# Buying advice - Lelit or Silvano? Or...?



## ThePeddler (Nov 26, 2014)

Hi All,

I'm in the market for my first espresso machine and grinder, I've been doing lots of research but need some help with my final decision...any advice would be appreciated!

Coffee habits - I currently own a mokka pot and a french press. I generally have a mokka pot, topped up with milk (heated in the microwave...) on weekend mornings and afternoons - i.e. 4 a week. My wife/ guests and I share a french press about 4 times a week. If I get a new machine I'll probably move to having flat whites/ lattes/ cappuccinos at the weekend and start having an espresso in the morning before leaving for work

Budget - ideally about £700 for machine + grinder + accessories, but can potentially go up to £1000 (I was 40 this year, so am claiming this is my mid-life crisis purchase - cheaper than a Porche anyway...







)

I basically want something that is reasonably idiot-proof and forgiving, but above all I want proper espresso - I'm getting less and less enamoured with what I am getting at the moment compared to a decent coffee shop. Oh and ideally I want to be able to use a timer switch so it's ready for me in the morning - my schedule for getting out of the door through the week is pretty tight...

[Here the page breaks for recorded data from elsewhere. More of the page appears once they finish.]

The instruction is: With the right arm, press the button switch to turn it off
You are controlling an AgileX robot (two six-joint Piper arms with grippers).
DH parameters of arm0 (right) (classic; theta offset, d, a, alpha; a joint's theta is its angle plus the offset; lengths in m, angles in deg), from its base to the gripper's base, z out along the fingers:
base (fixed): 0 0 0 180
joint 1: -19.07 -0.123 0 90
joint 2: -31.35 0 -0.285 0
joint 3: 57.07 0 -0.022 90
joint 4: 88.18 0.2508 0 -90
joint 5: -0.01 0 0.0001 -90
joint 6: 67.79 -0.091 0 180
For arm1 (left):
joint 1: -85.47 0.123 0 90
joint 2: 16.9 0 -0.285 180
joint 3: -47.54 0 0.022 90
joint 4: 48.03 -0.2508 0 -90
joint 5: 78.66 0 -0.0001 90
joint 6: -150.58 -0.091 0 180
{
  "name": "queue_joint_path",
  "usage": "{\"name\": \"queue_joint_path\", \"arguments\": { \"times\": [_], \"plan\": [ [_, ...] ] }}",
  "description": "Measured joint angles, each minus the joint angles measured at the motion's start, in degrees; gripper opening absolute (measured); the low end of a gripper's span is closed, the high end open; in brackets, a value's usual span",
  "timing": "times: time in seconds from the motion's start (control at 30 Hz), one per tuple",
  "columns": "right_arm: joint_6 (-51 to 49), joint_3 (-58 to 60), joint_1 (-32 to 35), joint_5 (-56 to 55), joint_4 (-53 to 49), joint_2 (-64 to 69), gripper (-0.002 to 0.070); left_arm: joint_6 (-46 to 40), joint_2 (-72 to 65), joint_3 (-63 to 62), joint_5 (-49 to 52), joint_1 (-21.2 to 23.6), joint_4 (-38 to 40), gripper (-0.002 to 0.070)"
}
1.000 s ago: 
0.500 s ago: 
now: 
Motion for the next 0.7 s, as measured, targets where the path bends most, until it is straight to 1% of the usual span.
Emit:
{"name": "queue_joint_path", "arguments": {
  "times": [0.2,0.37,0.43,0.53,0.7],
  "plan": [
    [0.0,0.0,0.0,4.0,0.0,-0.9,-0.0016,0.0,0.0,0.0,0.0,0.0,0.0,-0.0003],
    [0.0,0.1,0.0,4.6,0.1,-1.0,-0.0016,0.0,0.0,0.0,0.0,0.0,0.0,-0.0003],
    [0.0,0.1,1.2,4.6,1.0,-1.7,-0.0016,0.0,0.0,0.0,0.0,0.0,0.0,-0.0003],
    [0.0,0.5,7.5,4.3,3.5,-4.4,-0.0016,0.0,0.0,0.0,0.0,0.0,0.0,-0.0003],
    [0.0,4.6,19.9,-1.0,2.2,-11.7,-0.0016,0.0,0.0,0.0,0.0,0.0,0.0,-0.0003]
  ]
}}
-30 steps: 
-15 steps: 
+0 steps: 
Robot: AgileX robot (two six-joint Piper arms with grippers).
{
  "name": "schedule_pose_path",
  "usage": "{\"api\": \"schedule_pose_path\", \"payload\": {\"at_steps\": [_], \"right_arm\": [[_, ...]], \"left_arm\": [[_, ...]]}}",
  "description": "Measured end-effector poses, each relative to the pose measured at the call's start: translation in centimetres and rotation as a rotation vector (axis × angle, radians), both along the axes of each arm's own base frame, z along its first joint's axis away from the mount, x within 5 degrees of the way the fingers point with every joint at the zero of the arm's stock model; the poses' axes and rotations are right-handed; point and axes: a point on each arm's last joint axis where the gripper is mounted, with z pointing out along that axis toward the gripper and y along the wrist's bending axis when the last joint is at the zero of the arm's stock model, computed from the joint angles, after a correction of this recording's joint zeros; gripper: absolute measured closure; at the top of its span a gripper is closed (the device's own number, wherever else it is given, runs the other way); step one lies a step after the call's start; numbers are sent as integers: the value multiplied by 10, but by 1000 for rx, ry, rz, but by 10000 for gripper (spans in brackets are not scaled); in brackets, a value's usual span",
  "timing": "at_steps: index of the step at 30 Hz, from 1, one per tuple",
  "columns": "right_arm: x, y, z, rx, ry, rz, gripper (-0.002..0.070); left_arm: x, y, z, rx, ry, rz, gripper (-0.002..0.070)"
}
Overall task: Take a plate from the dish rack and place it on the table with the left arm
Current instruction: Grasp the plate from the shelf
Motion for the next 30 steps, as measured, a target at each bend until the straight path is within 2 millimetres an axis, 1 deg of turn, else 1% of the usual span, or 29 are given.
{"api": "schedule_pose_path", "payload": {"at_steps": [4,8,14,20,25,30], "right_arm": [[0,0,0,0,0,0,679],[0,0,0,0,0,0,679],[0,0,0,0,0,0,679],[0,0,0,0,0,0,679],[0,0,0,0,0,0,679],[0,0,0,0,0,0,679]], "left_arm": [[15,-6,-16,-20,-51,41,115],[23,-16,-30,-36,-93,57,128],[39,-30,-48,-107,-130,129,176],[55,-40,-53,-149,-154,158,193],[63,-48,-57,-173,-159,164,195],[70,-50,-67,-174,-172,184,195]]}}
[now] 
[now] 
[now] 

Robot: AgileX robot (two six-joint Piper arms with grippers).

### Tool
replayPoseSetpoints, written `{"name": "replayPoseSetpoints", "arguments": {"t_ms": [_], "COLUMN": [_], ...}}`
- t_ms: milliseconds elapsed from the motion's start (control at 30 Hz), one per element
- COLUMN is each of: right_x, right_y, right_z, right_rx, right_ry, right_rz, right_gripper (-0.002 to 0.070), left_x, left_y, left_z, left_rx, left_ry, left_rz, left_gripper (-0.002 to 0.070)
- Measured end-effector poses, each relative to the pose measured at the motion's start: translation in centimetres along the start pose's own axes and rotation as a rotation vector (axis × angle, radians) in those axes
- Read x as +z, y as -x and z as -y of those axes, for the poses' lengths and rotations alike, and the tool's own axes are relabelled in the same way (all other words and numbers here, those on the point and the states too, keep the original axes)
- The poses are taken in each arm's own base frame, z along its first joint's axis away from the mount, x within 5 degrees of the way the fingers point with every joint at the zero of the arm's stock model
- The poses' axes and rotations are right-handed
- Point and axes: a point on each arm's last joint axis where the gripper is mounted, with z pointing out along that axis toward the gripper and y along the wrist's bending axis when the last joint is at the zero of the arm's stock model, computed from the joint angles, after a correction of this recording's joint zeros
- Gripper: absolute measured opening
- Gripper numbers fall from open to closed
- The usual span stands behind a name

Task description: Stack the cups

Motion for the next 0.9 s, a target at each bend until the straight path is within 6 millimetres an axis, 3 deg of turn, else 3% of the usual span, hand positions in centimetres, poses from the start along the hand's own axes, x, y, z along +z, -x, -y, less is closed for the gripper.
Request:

I'm currently looking at 4 options -

- As a relatively cheap option I'm looking at the* Lelit PL41TEM* (http://espresso.lelit.com/modello/pl41tem/)- the version with the PID. Looks like I can get this for about £450 (Amazon), which would mean I should be able to stick to £700 overall. I realise this is a single boiler, so not as good for milk - but would a separate milk steamer, for around £50, overcome this if I did find it was a problem? This seams a cheaper solution than going for a more expensive HX/ dual-boiler machine, but I guess there are other factors to consider above the milk-steaming capabilities? And would this rule out the use of a timer switch?

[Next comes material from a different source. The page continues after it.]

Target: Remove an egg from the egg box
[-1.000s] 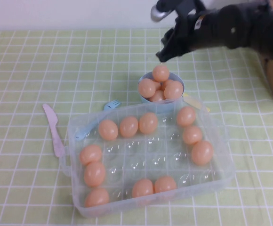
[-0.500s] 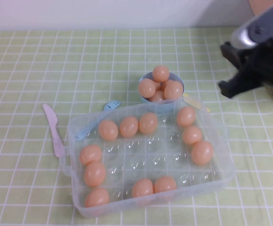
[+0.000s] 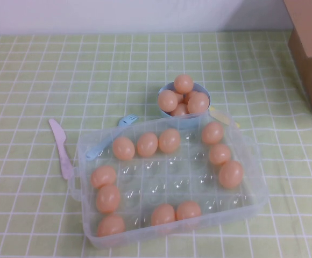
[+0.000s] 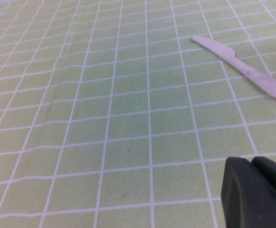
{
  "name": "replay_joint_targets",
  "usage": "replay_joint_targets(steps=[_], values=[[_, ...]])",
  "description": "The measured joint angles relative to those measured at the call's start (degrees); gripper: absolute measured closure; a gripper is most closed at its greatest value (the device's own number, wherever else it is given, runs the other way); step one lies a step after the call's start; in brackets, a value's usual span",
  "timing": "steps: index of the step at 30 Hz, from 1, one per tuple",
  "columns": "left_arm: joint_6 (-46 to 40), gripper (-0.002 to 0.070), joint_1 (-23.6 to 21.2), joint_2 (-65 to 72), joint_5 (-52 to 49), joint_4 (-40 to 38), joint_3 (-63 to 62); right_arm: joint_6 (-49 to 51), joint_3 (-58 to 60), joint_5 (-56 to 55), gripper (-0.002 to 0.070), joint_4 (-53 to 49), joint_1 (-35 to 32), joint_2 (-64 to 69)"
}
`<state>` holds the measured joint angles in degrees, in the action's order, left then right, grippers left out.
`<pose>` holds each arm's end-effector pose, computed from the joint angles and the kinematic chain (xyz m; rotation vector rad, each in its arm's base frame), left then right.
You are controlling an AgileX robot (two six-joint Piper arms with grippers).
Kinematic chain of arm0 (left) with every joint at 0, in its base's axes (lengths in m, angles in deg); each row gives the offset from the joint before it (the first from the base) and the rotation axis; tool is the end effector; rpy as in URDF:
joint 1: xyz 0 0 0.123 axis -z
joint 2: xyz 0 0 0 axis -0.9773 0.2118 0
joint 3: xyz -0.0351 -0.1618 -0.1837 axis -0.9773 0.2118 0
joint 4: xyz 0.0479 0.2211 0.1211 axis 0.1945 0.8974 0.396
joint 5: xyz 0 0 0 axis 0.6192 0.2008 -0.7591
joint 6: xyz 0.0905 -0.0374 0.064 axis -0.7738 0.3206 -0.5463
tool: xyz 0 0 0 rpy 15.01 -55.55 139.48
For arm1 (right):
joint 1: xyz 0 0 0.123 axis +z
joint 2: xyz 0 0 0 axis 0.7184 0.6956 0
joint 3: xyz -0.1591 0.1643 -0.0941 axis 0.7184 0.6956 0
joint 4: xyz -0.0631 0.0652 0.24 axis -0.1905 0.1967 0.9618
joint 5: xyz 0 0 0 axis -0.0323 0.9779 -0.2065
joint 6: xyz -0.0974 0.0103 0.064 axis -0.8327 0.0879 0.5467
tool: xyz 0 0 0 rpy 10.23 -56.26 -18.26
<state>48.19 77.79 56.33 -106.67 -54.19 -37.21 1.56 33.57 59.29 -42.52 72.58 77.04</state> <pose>0.1206 0.0012 0.1650 0.1271 1.8645 0.1080 0.1992 0.1035 0.2881 -0.6647 1.7772 0.1845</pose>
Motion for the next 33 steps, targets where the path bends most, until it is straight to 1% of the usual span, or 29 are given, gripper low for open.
replay_joint_targets(steps=[4, 6, 9, 12, 19, 23, 26, 30, 33], values=[[0.0, 0.0678, 0.0, 0.0, 0.0, 0.0, 0.0, 0.0, 7.8, -5.0, 0.0693, 0.6, 0.0, -5.4], [0.0, 0.0678, 0.0, 0.0, 0.0, 0.0, 0.0, 0.0, 11.5, -8.5, 0.0693, 1.9, 0.0, -8.0], [0.0, 0.0678, 0.0, 0.0, 0.0, 0.0, 0.0, 0.0, 17.3, -10.7, 0.0693, 4.3, -0.9, -13.8], [0.0, 0.0678, 0.0, 0.0, 0.0, 0.0, 0.0, 0.0, 22.6, -11.6, 0.0693, 5.2, -4.3, -19.5], [0.0, 0.0679, 0.0, 0.0, 0.0, 0.0, 0.0, 0.0, 32.9, -11.8, 0.0693, 6.3, -19.7, -34.0], [0.0, 0.0678, 0.0, 0.0, 0.0, 0.0, 0.0, 0.0, 36.2, -11.0, 0.0694, 7.1, -26.5, -41.5], [0.0, 0.0678, 0.0, 0.0, 0.0, 0.0, 0.0, 0.0, 37.4, -10.2, 0.0694, 7.9, -28.7, -45.3], [0.0, 0.0678, 0.0, 0.0, 0.0, 0.0, 0.0, 0.0, 37.5, -9.3, 0.0694, 11.5, -29.1, -46.1], [0.0, 0.0678, 0.0, 0.0, 0.0, 0.0, 0.0, 0.0, 37.5, -8.0, 0.0694, 12.1, -29.1, -46.1]])
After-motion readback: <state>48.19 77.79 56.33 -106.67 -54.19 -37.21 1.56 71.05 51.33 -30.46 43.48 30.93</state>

In the middle of my budget - *Nuovo Oscar (*http://www.coffeeitalia.co.uk/proddetail.php?prod=nuova_simonelli_oscar_black*)* - has seen for £536 on Coffee Italia - worth the extra £100?

And 2 at the top of my budget -

· This is probably my favourite at the moment, if I can justify the price - *Quick Mill Silvano* (http://www.bellabarista.co.uk/brands/quick-mill/quik-mill-silvano-espresso-machine-1399.html) - good reviews, nicest looking (to my eyes anyway), priced at £699 from Bella Barista.

· *Fracino Cherub* (http://www.fracino4u.co.uk/featured.asp?featured_item_id=3) - good reviews (and sounds slightly better for a noob than the Piccino?), UK-based so easier for repairs/ replacement parts - again there are deals around £700

So - any opinions on why I shouldn't buy the cheapest one, and if so what I should go for instead, greatly appreciated!

As for a grinder - I've seen a Eureka Mignon for £230, or a Ascaso i-1 for £200 - are either suitable?

Thanks folks!!


----------



## jeebsy (May 5, 2013)

Are you set on buying new?


----------



## ThePeddler (Nov 26, 2014)

Not completely set, but I've not seen much except Gaggia Classics for sale second hand - nothing against a Classic but I'd be worried that it was a bit unforgiving for a newcomer...


----------



## 4085 (Nov 23, 2012)

I have owned a Silvano. Bought from Bella Barista you immediately get an advantage of a 2 year warranty. The machine has a small traditional boiler for heating the water and a thermoblock for the steam. Whilst the steam is not powerful it is very controllable and makes excellent foam and steams for ever. It comes with a pid if that appeals and is very well made.

The Mignon speaks for itself. You can choose a colour that suits your surroundings. They are bullit proof and very popular on here. Only limited by 54 mm burrs but user friendly and small.


----------



## ThePeddler (Nov 26, 2014)

Thanks for the reply - the Silvano is top of my list at the moment. I'm going off the Lelit simply because I'm struggling to find UK stockists apart from Amazon, so a bit worried that after-sales support, and spares might be hard to come by.


----------



## Dylan (Dec 5, 2011)

Do be aware of the different ways in which the machines work.

The Silvano is similar to a Gaggia Classic, albeit with a larger boiler and from what dfk above has said stronger steaming capability. The PID is also very appealing. Where you will be limited is in back to back drinks where the smaller boiler would slow you down. Its a great size for the kitchen however because of the smaller internals.

The Cherub work on a HX system which delivers water directly to the brew head from the tank, it heats as it passes through a "super heated" boiler, which is where your steam comes from. Advantages are bundles of steam power and the ability to pull many drinks back to back. Disadvantages are size and learning your machines cooling flush, you also loose the PID which can be a major asset.

It would be interesting to hear how they compare from dfk, who has used the Silvano and similar HX designs to the Cherub, and which is the better bang for your buck.


----------



## ThePeddler (Nov 26, 2014)

Hmmm...sounds like the Silvano might be better - I'm guessing PID - better for a beginner?

Thanks again!


----------



## 4085 (Nov 23, 2012)

It is difficult giving advice as you usually end up being told what others have done or got. The Silvano is a very different machine to a Cherub. Each has its own limitations and good points and bad points. The Silvao lets you steam and make a drink if you wish, as does the Cherub. The best advice would be to go and see the machines and buy the one YOU like!


----------



## ThePeddler (Nov 26, 2014)

Fair enough, thanks for the advice. Scotland is unfortunately lacking in places that stock these machines, but I'll see what I can find.

Thanks again!


----------



## ThePeddler (Nov 26, 2014)

Well I've ended up with a 2nd-hand Cherub - found one on Ebay and got hold of it for £400, new model, looks like it's hardly used...was too good to pass up. Can't wait to get hold of it now! All I need now is...well...everything else...will be looking out for Mignons on the For Sale forum!

Any ideas where I can get cheap beans to practice with??

Thanks again!


----------



## Mrboots2u (May 10, 2013)

Get decent fresh roasted beans to " practice with " Something like a kg from rave at free postage deal would be good value.


----------



## AL3XTUDOR (Nov 17, 2014)

Bella Barista always has some good deals, just look around!


----------